» Work instructions
Find all lines in the listing that include the word "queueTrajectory", then copy them.

» Excerpted records
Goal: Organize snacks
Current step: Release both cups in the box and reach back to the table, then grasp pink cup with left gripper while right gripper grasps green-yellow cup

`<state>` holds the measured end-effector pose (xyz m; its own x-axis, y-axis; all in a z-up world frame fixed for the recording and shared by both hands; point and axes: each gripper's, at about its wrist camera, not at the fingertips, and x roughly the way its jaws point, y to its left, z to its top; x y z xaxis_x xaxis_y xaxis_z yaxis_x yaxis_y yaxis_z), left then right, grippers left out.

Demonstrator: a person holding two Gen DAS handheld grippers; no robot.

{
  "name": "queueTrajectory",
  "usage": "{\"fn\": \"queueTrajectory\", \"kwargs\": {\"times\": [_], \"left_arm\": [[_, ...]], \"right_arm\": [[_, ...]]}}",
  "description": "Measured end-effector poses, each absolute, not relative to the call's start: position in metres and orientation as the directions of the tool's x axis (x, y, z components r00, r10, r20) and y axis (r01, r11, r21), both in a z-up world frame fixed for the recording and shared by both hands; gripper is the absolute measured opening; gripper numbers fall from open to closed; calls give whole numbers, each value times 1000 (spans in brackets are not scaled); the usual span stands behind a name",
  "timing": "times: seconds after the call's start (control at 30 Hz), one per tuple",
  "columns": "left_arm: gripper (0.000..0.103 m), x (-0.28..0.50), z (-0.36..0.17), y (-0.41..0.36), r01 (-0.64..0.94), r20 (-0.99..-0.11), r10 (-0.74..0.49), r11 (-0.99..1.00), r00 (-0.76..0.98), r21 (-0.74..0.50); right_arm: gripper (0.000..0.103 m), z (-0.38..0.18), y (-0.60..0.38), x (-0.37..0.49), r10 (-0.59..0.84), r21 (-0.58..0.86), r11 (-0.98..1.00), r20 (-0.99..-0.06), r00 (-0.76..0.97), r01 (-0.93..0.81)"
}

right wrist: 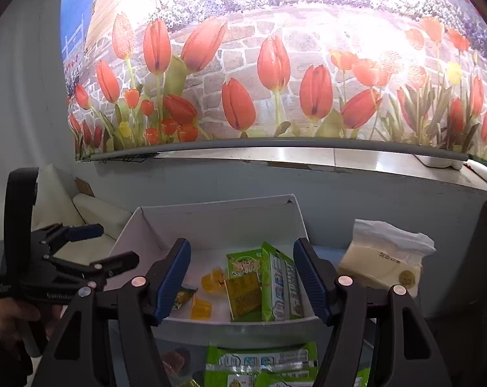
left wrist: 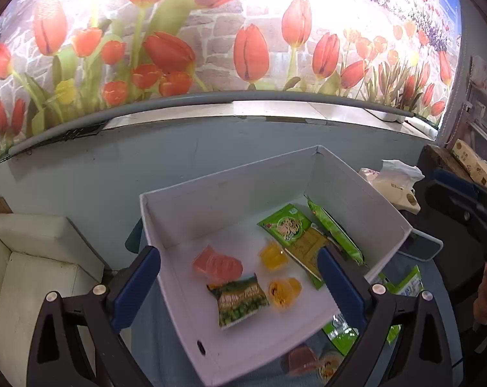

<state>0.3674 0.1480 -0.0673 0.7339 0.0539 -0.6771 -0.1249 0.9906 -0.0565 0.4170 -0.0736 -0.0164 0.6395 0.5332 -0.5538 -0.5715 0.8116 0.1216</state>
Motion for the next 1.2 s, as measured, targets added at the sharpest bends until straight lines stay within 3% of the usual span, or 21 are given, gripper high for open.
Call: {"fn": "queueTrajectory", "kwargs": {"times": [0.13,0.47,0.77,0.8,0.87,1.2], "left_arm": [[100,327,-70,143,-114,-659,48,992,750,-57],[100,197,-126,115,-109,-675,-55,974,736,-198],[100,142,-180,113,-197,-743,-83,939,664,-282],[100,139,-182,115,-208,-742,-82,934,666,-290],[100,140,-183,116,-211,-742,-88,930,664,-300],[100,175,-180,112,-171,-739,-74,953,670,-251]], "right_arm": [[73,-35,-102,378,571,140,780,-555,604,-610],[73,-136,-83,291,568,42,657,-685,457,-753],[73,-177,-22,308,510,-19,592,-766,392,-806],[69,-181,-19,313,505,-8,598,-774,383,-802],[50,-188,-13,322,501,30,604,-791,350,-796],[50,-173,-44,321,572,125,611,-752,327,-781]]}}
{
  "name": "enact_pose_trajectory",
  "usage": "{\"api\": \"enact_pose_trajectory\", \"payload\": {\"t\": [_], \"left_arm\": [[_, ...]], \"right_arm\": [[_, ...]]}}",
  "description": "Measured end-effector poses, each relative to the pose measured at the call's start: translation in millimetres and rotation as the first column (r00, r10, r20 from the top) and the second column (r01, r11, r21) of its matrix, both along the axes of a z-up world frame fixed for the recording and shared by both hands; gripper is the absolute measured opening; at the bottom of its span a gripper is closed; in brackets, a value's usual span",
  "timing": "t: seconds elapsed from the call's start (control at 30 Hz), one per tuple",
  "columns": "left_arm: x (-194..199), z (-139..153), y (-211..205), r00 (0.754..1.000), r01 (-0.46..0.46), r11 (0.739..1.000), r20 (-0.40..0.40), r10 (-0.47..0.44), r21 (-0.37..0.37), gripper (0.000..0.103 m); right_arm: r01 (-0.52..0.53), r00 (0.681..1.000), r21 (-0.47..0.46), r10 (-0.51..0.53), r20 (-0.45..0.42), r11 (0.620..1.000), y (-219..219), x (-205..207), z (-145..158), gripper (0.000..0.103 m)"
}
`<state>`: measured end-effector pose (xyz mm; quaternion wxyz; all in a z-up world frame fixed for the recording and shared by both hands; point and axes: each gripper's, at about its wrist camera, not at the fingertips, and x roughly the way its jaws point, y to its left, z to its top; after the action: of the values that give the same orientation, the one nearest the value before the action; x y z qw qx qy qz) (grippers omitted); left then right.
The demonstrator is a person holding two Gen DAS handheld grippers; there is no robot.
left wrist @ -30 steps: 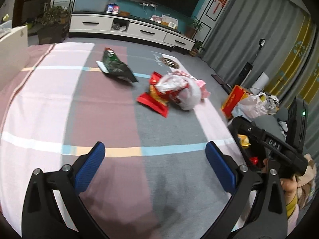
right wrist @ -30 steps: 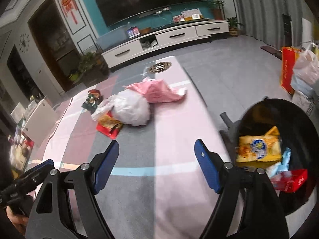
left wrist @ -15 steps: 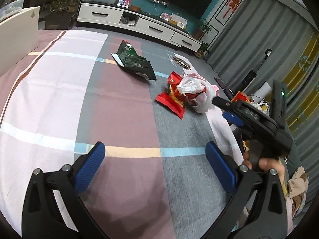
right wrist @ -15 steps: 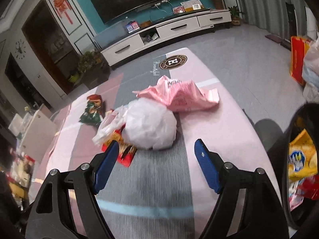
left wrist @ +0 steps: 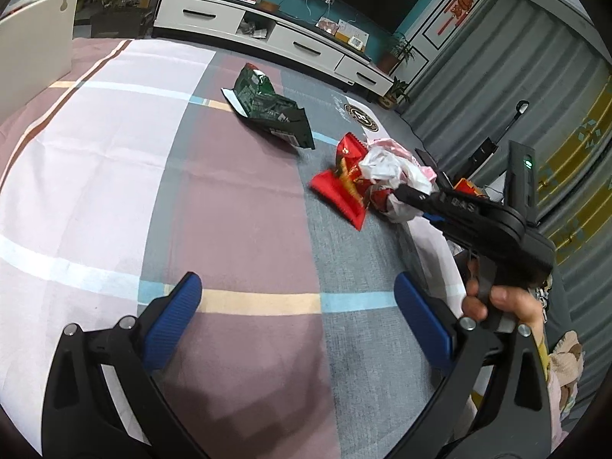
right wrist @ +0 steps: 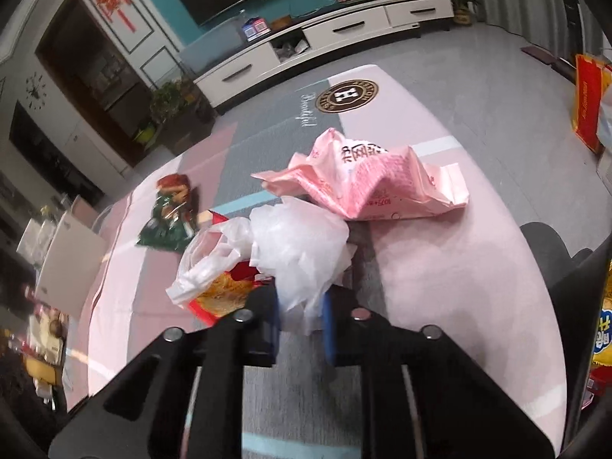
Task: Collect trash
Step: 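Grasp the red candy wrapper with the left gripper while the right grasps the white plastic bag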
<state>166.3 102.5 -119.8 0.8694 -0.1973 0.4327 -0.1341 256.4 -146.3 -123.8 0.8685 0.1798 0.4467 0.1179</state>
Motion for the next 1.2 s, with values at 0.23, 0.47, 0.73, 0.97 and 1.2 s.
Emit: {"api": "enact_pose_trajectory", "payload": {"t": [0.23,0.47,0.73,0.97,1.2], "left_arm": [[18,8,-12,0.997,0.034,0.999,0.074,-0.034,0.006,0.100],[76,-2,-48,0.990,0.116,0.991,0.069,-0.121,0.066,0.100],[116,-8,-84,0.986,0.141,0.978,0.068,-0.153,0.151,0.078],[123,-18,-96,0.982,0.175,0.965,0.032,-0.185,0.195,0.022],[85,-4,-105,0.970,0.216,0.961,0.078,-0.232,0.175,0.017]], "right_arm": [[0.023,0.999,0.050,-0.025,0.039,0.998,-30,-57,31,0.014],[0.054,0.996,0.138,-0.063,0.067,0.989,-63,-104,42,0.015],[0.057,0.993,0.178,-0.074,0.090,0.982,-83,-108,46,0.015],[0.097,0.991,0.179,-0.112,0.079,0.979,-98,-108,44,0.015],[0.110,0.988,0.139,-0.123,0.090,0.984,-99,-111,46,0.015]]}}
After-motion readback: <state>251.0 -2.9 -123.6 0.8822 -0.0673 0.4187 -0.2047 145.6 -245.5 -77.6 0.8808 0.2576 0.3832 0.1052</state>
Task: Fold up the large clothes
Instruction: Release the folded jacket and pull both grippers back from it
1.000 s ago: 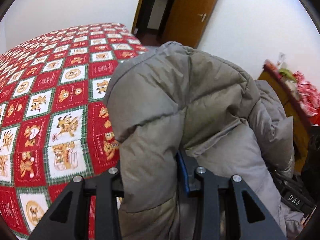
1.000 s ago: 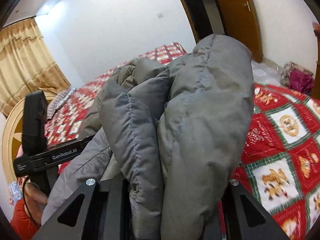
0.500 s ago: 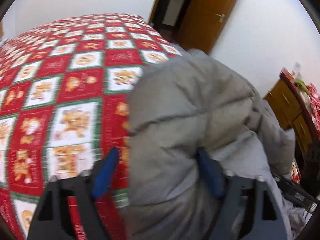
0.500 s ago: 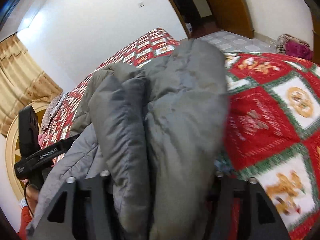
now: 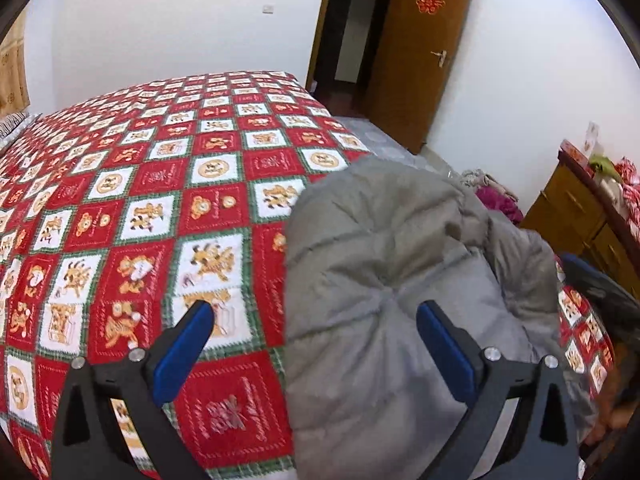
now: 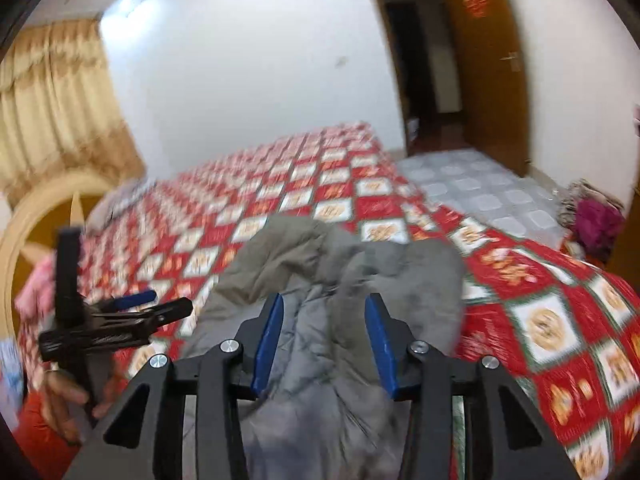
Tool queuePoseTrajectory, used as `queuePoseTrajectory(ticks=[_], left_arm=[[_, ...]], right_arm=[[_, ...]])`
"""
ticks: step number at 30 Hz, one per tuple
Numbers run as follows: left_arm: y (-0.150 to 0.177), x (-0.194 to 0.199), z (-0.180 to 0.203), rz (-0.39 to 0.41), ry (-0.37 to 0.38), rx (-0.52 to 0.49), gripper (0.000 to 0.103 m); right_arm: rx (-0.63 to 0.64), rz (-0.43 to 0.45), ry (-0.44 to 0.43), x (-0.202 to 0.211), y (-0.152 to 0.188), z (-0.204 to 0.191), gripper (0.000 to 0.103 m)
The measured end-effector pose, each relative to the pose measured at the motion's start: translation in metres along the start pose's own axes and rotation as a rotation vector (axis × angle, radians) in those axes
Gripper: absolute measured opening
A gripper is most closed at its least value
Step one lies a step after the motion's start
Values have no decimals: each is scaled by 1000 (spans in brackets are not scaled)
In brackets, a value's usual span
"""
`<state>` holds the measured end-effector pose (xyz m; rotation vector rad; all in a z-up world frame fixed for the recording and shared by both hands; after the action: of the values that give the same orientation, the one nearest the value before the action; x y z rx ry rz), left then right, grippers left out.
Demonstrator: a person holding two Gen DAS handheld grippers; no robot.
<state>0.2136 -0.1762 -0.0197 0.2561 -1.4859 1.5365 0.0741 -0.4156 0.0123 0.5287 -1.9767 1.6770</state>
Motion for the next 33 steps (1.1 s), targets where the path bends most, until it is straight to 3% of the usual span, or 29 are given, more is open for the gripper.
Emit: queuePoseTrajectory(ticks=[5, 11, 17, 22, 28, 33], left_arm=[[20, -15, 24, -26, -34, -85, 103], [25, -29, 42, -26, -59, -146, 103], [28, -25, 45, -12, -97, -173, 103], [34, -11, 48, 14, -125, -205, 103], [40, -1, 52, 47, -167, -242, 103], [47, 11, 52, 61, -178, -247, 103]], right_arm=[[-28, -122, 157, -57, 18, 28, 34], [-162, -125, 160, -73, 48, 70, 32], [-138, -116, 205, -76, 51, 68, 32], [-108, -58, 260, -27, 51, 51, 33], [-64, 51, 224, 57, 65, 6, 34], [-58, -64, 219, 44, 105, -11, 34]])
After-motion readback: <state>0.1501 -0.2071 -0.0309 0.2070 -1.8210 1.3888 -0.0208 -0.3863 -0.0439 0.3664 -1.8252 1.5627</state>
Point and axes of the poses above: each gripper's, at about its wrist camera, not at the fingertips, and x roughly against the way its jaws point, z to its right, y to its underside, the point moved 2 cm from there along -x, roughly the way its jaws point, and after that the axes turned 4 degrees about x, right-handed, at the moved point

» Answer box
  "name": "queueTrajectory",
  "usage": "{\"fn\": \"queueTrajectory\", \"kwargs\": {\"times\": [_], \"left_arm\": [[_, ...]], \"right_arm\": [[_, ...]]}}",
Call: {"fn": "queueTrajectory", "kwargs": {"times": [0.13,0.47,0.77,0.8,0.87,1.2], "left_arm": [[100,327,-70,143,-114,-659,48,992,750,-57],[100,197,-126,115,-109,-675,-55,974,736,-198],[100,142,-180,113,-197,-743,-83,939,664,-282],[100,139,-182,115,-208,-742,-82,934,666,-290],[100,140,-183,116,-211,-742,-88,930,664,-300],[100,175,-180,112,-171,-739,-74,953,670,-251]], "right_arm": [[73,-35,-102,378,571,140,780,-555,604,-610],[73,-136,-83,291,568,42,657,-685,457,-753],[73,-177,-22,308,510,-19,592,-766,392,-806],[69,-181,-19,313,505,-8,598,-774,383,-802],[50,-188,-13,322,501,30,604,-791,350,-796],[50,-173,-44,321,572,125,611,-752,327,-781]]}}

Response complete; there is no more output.